En nuestra opinión, este proyecto involucra un retroceso de más de 100 años en la forma de construir y hacer política en este país. En el año 1882 Matías Rojas comentaba: “¿Cuándo se han acordado de nosotros los hombres de gobierno? Cuando se ha tratado de imponernos contribuciones como la del salitre”. “...el gobierno se ha acordado de la minería solamente cuando ha sido necesario imponerle nuevos gravámenes...” .
El Norte de Chile tradicionalmente ha subsidiado al resto del país; primero con las contribuciones del salitre que se destinaron a la pavimentación de carreteras en la zona centro-sur, al crecimiento de la burocracia política central y a eliminar impuestos o subsidiar al sector agrícola.
Posteriormente con el 10% de los excedentes del cobre que fueron a financiar el proceso protegido (y fracasado) de industrialización del país.
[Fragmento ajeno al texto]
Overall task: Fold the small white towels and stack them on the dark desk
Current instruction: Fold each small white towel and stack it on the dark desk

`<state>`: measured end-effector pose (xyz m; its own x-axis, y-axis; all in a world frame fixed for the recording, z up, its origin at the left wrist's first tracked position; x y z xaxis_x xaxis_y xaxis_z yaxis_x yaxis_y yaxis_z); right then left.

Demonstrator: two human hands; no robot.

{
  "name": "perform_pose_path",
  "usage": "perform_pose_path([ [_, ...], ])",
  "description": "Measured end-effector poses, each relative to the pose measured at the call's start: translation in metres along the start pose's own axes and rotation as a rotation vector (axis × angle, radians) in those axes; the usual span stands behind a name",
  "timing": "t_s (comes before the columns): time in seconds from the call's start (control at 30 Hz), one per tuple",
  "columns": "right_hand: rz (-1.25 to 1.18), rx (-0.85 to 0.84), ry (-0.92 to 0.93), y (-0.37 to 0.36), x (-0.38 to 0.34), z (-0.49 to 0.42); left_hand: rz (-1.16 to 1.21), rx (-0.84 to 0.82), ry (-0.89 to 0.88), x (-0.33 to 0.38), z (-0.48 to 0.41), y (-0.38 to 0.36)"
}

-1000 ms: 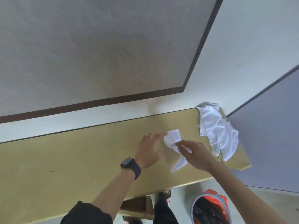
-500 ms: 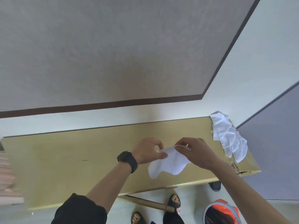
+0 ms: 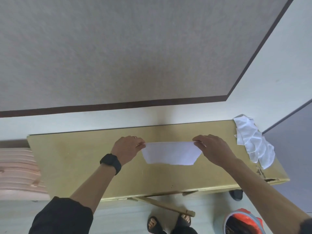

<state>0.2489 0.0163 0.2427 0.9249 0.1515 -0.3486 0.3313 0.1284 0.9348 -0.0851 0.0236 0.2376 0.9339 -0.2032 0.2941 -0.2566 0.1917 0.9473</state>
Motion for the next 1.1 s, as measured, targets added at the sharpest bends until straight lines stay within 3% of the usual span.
perform_pose_path([
  [0.23,0.027,0.186,-0.019,0.003,0.02,-0.052,-0.031,0.298,-0.028,-0.007,-0.039,0.011],
  [0.4,0.03,0.399,0.103,-0.005,0.03,-0.068,-0.145,0.469,-0.098,-0.014,-0.056,0.01],
  [0.53,0.012,0.414,0.161,-0.029,0.039,-0.061,-0.201,0.548,-0.149,-0.018,-0.045,-0.009],
  [0.67,0.004,0.325,0.138,-0.072,0.05,-0.038,-0.182,0.46,-0.135,-0.026,-0.021,-0.054],
  [0.97,0.067,-0.081,0.069,-0.201,0.086,0.075,-0.059,-0.013,0.006,-0.021,0.084,-0.187],
  [1.1,0.039,-0.225,0.023,-0.224,0.085,0.118,-0.029,-0.124,0.014,-0.021,0.118,-0.22],
])
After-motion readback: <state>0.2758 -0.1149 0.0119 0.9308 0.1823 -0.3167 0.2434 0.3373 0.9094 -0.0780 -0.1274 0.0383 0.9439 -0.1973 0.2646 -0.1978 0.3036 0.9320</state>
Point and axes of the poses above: each hand's wrist, its own z-axis away from the middle knuckle, its own y-axis out of the back of the hand, x = y × z, the point moved 1 cm from there along -z, towards the middle knuckle, and after that the axes turned 3 degrees about x, right-handed, at the moved point
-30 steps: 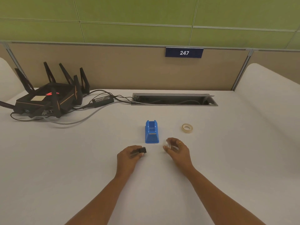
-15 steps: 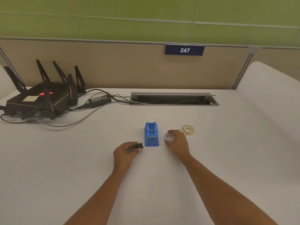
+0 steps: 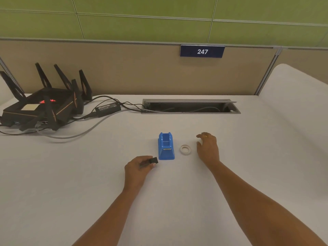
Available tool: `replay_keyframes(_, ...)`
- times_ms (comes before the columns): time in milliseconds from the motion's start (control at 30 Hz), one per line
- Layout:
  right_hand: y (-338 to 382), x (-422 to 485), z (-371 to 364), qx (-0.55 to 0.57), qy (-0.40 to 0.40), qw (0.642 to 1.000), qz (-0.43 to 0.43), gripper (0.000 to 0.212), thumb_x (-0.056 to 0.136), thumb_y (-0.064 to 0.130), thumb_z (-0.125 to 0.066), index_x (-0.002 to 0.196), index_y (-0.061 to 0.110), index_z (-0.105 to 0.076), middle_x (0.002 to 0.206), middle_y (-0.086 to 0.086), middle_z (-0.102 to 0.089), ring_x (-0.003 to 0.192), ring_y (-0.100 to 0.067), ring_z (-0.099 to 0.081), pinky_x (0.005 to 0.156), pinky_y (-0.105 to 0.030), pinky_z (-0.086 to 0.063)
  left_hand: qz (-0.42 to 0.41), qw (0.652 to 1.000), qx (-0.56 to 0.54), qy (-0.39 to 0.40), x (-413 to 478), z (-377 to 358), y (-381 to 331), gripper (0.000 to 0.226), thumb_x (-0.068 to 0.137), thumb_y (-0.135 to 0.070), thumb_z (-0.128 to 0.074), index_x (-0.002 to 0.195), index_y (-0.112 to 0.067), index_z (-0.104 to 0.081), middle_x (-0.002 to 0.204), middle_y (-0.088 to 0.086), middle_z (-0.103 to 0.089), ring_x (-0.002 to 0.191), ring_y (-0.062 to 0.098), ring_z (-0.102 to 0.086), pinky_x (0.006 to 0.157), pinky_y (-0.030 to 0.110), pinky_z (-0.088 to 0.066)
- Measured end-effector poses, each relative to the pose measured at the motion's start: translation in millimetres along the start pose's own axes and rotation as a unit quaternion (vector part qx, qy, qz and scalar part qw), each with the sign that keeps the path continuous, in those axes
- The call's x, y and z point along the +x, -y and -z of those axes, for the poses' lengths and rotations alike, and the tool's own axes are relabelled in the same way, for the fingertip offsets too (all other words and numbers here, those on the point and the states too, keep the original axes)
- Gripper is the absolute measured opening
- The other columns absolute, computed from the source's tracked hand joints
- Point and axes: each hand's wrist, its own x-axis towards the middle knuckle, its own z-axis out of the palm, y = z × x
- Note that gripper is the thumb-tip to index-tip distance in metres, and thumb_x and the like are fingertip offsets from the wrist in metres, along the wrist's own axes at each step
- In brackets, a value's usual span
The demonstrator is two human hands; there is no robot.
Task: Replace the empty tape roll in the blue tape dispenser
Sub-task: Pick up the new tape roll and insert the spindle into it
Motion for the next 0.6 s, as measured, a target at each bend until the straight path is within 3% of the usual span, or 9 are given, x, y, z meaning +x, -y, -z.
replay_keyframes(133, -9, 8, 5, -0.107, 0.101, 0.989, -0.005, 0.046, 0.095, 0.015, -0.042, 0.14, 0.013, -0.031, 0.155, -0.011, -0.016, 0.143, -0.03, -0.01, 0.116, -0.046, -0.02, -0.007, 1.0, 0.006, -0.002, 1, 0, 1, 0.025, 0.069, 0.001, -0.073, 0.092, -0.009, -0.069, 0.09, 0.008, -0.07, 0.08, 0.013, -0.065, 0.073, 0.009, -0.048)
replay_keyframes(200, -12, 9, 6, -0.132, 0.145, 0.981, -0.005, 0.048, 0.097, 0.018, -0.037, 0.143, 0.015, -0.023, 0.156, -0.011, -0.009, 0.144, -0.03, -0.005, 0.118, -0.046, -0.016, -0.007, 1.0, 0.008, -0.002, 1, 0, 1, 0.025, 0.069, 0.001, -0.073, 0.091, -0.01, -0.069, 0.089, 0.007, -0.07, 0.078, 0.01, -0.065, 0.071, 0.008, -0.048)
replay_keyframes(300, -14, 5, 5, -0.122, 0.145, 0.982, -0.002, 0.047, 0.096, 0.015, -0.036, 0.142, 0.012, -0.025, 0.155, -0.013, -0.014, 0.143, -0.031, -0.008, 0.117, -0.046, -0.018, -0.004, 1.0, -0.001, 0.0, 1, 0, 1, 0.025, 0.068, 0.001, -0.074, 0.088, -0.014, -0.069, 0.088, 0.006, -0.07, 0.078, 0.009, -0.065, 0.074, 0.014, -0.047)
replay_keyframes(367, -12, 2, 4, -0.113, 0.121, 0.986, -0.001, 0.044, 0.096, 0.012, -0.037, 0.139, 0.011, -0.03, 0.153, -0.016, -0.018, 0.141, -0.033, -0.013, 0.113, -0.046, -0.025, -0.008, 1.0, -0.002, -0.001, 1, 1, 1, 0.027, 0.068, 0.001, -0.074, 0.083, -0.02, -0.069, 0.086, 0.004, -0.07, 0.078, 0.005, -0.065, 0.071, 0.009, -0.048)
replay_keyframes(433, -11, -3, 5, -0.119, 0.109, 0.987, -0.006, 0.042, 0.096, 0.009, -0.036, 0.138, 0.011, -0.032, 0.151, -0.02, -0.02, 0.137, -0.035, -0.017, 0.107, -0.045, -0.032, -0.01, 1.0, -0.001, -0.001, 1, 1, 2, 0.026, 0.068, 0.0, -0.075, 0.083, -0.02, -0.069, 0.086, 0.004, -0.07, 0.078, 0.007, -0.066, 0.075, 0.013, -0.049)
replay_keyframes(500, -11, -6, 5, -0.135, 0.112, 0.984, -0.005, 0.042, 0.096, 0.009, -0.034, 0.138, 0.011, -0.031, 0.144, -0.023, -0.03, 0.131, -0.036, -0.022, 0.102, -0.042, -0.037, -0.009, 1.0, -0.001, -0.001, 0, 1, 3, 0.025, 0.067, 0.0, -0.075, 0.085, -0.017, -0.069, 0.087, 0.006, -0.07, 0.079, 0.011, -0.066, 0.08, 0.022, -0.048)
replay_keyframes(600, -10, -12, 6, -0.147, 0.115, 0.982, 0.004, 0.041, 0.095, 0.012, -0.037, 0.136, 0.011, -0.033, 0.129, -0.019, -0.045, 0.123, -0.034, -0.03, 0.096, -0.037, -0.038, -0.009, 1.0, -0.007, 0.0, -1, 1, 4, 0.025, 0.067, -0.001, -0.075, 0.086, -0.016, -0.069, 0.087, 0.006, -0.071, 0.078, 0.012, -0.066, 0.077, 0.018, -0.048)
Actualmente, en el norte se paga uno de los mayores precios por el pan en el país, a causa de la distancia y la necesidad de mantener las bandas de precios del trigo para los agricultores de la zona centro-sur.
Adicionalmente, los terrenos en la Segunda Región (en su mayoría de propiedad del fisco) son unos de los más caros del país, situación que ha limitado severamente la construcción de viviendas sociales.
Este nuevo impuesto tiene un claro sentido territorial e impactará, nuevamente, al norte de Chile y especialmente a la Segunda Región.
Confiamos en que las evidentes consecuencias negativas que este proyecto tiene para el desarrollo de las regiones mineras, permitan un pronto rechazo de éste en el parlamento y así pongamos fin a estas discusiones para continuar con la senda de crecimiento que todos esperamos.